We also recognize that a very challenging phase of a woman’s recovery begins when she leaves a residential treatment center. Our dedicated discharge planning staff works closely with a woman and her loved ones to recommend the next phase of treatment that will best support her ongoing recovery. We also work closely with each woman’s referring treatment providers to equip them to continue supporting her healing.
Many of the women who come to Timberline Knolls have a history of trauma in addition to the presenting diagnostic problems of substance abuse, anorexia, bulimia, or mood disorders. TK staff is trained to be aware of the impact of trauma on a woman’s life and treatment. They are constantly mindful that each woman has a unique story that influences her emotions in very personal ways. We understand how ordinary interactions can lead to overwhelming emotional responses in women with histories of significant trauma.

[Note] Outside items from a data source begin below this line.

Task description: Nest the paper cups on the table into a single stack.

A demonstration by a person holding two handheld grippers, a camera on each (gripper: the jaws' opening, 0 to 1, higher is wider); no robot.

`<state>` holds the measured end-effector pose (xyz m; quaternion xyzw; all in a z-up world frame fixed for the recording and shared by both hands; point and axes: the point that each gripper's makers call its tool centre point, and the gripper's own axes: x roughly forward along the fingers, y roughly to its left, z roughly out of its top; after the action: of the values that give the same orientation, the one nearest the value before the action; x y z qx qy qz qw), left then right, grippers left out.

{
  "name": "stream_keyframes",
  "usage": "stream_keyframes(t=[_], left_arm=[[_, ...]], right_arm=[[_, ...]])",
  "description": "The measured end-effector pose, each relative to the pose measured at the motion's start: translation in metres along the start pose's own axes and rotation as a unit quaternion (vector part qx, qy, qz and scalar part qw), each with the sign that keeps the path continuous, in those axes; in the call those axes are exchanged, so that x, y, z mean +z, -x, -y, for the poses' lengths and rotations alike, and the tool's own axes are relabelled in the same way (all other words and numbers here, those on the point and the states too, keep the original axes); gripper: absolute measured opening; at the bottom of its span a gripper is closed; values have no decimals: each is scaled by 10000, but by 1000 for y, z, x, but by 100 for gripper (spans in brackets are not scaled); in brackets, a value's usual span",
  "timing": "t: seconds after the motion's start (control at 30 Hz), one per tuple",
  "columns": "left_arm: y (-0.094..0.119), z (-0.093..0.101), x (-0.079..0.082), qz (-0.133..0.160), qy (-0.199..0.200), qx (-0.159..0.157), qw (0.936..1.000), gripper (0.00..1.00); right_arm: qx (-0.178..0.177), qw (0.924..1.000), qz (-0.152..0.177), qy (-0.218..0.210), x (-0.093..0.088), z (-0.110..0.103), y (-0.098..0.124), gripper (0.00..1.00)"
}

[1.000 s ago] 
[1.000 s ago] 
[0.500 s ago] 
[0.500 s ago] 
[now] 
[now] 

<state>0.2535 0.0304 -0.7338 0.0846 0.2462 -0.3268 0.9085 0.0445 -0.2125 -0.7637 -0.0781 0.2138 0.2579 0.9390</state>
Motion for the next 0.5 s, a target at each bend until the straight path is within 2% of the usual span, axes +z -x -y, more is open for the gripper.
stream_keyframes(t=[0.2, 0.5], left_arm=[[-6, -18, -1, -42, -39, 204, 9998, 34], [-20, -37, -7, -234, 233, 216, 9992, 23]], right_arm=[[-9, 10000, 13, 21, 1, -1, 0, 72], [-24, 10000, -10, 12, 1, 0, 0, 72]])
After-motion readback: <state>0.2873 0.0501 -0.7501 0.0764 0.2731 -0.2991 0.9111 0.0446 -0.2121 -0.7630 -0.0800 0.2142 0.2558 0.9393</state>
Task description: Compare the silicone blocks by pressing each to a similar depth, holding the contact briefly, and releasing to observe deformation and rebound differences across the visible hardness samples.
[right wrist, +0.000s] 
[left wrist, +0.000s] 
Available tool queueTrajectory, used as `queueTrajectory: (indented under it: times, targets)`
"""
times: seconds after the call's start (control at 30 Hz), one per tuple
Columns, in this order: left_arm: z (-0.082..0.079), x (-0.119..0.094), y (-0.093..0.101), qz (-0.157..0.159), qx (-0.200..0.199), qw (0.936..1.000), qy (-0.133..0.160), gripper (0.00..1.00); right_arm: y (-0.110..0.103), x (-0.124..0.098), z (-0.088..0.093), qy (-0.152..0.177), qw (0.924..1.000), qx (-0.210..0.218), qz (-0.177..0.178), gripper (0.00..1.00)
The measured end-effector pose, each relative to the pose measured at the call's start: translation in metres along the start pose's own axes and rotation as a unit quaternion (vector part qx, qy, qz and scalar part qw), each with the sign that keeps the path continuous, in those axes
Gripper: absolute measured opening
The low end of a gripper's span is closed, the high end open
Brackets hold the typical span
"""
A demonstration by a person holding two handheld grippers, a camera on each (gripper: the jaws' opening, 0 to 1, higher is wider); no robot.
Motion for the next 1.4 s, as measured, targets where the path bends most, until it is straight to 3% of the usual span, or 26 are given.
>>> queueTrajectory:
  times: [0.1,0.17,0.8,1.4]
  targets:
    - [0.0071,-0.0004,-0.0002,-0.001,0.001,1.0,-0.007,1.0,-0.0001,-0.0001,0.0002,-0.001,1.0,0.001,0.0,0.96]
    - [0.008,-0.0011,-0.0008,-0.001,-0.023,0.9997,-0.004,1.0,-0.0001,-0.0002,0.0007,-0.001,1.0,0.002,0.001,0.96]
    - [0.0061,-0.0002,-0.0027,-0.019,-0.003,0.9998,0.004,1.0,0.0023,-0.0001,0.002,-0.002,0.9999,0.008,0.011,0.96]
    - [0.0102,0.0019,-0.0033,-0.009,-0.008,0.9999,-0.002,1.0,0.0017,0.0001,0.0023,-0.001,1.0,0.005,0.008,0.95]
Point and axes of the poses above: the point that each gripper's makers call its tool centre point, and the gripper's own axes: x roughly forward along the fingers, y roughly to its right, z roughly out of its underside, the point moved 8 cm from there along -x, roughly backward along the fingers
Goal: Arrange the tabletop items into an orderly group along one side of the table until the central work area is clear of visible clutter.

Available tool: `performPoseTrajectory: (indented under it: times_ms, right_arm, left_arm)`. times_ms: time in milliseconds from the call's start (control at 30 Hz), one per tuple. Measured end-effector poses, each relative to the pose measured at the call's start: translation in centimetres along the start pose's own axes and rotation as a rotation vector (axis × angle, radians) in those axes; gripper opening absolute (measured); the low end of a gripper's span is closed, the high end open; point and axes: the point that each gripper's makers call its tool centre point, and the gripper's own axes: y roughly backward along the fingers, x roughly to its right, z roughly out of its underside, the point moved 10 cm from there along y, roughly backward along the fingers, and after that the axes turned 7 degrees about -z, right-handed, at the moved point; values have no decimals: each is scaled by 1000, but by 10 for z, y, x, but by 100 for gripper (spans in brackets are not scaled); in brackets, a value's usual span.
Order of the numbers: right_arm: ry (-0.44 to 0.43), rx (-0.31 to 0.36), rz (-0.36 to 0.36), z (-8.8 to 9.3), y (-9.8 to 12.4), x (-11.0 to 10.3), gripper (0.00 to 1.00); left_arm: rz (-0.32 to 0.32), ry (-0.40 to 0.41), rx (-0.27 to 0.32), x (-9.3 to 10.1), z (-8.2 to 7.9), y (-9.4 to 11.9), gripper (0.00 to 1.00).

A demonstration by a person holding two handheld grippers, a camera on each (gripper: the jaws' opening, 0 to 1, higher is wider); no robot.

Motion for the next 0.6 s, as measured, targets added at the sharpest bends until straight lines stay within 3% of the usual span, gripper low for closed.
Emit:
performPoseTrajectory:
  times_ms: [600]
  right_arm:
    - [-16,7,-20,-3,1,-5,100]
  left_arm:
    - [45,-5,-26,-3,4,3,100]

We also integrate the use of DBT (Dialectical Behavior Therapy) skills, clinically proven to be effective in working with trauma, along with experiential therapies to help women with unresolved trauma learn to release feelings of shame, fear and anxiety in a constructive way. This awareness reassures them of their ability to make recovery-oriented choices in the future when they are confronted with reminders of trauma. The skills learned in DBT reduce a woman’s need to rely on her symptoms for self-soothing and instead provide growth-enhancing alternatives.